Your instructions: After finding "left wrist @" in the data, write out its line and all following lines without change, up to and including the last one. Leave out pictures.

Material provided:
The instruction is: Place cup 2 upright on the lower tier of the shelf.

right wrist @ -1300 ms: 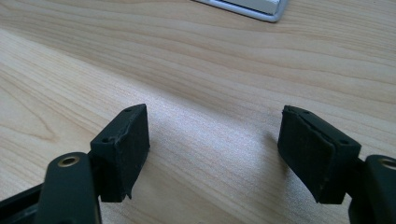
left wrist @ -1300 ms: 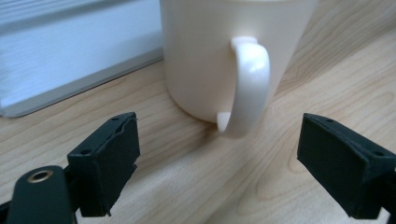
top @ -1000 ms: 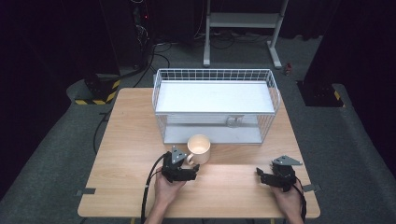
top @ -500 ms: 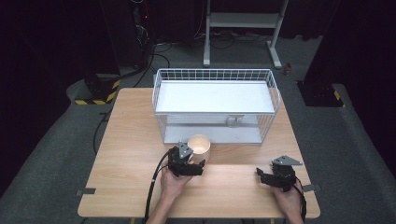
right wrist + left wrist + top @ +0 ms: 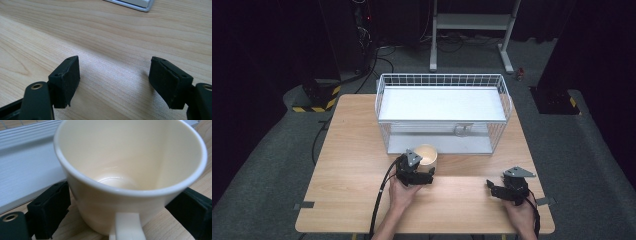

Solution for this task:
left wrist @ -1300 ms: 
top @ -1000 ms: 
top @ -500 ms: 
right wrist + left wrist + top @ +0 ms: 

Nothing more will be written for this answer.